*YOUR OBJECTIVE:*
Gather every line from the entries below that includes "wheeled".

BEGIN

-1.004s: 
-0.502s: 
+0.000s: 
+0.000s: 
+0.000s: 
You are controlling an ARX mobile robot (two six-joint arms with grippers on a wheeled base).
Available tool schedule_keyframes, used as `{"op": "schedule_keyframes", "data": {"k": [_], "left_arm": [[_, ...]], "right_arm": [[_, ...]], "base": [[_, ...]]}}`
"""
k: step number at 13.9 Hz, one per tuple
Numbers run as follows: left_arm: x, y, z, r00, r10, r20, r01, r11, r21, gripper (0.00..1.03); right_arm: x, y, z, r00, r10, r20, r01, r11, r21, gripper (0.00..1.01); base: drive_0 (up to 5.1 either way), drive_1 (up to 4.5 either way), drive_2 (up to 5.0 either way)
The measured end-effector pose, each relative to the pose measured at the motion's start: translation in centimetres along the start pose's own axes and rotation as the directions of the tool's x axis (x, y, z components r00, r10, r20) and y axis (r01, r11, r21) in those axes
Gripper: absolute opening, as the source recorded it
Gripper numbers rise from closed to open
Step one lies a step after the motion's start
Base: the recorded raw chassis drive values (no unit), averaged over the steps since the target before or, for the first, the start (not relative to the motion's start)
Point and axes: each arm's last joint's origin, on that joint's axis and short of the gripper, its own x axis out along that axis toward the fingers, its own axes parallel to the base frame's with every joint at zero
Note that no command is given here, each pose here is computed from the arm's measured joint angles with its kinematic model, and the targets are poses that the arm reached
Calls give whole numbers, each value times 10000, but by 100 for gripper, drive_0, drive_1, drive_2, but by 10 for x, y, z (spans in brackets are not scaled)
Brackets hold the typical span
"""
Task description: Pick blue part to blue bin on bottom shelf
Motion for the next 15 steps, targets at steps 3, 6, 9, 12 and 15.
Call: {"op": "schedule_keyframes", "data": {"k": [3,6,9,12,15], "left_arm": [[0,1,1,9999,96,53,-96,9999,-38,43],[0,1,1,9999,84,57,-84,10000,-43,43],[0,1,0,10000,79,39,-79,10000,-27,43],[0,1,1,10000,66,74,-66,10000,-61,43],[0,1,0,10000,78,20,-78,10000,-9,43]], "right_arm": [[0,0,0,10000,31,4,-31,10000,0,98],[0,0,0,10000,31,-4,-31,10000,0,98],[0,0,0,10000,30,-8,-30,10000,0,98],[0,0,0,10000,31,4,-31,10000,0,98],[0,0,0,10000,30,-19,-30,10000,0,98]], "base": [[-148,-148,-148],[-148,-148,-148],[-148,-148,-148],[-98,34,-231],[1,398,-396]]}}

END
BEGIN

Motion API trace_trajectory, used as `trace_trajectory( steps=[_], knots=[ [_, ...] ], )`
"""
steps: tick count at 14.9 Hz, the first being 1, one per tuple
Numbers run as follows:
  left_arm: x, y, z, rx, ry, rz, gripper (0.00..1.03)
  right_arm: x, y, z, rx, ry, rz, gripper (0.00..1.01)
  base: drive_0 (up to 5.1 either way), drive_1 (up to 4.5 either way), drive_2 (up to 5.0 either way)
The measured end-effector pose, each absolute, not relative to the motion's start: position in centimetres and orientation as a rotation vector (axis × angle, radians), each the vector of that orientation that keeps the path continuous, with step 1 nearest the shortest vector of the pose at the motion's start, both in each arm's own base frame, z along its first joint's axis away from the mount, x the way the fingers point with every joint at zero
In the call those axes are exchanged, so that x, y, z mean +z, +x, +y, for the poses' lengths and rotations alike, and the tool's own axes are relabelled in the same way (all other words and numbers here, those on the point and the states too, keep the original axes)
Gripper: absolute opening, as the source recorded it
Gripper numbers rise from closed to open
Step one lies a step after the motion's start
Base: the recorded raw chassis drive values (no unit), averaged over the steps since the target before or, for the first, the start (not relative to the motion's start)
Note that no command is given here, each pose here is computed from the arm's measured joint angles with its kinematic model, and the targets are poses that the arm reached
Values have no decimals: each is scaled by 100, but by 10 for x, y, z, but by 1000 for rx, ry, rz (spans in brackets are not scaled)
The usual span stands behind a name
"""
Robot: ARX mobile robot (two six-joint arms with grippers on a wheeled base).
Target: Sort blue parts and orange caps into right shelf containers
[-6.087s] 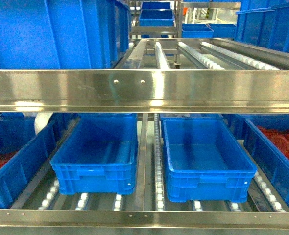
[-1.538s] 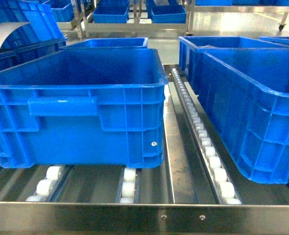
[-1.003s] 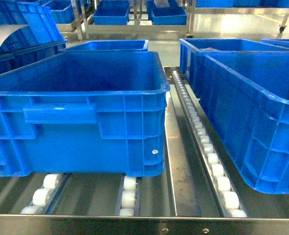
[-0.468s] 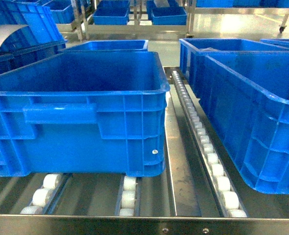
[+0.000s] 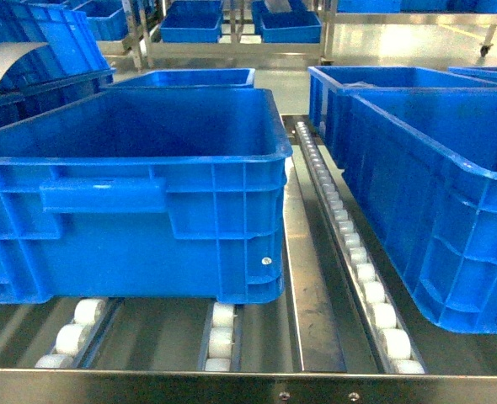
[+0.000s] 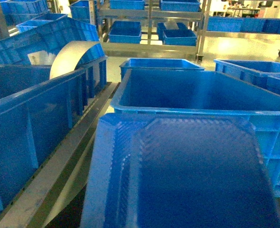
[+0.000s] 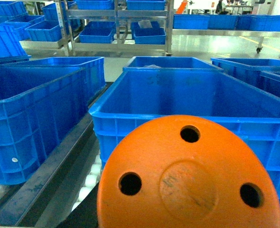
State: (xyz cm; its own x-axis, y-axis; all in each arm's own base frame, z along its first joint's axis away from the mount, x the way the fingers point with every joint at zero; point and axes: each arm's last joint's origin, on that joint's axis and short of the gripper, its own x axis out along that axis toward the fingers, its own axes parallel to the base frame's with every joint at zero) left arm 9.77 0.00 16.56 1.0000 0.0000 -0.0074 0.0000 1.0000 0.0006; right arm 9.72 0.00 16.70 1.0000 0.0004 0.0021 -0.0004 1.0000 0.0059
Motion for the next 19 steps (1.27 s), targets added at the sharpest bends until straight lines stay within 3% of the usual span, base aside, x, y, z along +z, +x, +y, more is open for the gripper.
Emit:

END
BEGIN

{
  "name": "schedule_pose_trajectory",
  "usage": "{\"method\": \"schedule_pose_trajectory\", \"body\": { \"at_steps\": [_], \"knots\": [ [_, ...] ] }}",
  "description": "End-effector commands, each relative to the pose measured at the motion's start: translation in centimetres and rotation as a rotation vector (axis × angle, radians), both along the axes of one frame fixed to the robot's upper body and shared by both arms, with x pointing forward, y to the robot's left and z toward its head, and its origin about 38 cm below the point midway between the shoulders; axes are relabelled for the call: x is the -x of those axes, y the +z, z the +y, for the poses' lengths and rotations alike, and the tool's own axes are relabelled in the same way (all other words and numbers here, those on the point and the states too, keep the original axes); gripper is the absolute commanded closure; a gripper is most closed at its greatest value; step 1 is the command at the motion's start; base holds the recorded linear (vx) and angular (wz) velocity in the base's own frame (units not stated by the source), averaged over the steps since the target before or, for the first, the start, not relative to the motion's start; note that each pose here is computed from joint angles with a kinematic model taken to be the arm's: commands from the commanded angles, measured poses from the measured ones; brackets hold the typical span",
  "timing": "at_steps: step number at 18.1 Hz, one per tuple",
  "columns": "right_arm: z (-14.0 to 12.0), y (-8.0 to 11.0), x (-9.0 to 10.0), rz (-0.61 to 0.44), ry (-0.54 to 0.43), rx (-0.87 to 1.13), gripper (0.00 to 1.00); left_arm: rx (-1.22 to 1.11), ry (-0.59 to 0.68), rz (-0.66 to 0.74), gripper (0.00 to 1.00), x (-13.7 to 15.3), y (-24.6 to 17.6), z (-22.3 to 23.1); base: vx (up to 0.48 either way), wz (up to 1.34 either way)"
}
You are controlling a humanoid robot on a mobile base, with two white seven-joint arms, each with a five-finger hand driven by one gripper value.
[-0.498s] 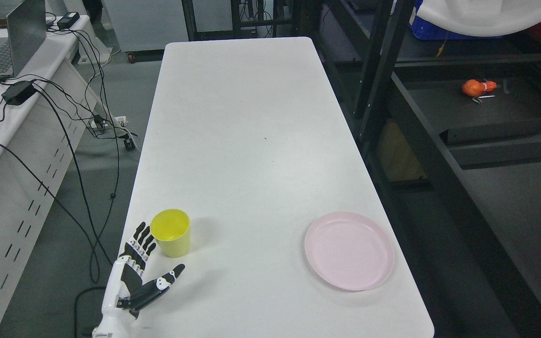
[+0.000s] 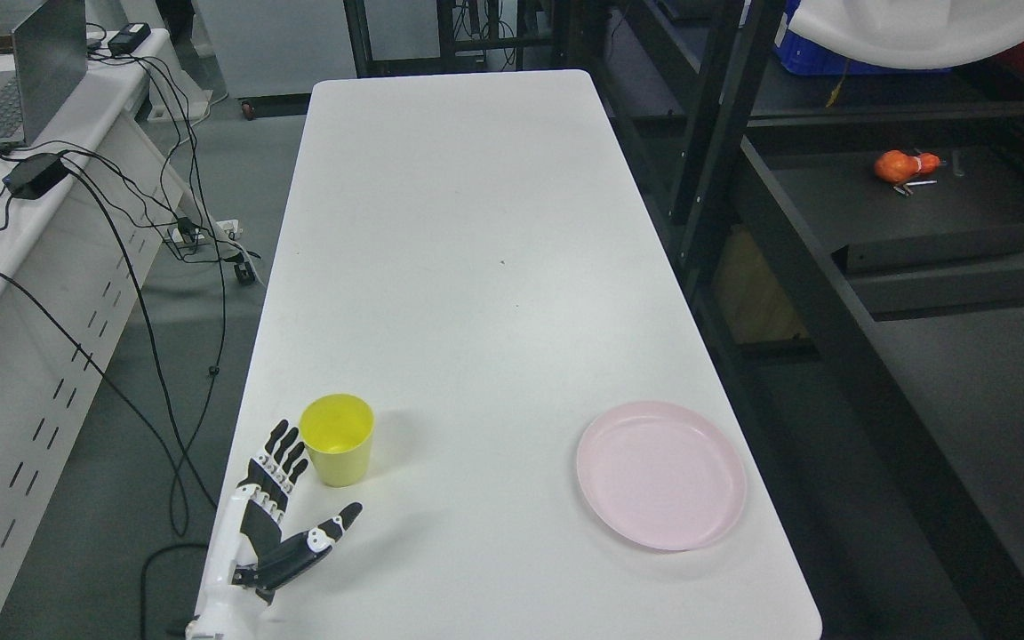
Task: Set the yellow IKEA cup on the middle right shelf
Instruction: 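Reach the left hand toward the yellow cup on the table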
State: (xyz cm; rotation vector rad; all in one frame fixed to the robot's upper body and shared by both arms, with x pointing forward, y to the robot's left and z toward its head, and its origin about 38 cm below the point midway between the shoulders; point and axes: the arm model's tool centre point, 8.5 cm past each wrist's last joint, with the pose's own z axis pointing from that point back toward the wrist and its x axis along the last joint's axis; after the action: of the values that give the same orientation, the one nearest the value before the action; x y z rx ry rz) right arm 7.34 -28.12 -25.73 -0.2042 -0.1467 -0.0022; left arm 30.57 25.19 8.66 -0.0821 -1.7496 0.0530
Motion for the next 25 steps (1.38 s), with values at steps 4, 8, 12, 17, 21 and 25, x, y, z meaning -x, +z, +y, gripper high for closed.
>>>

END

*TASK OUTPUT:*
You are controlling an ARX mobile robot (two six-joint arms with grippers on a wheeled base).
Robot: ARX mobile robot (two six-joint arms with grippers on a wheeled base).

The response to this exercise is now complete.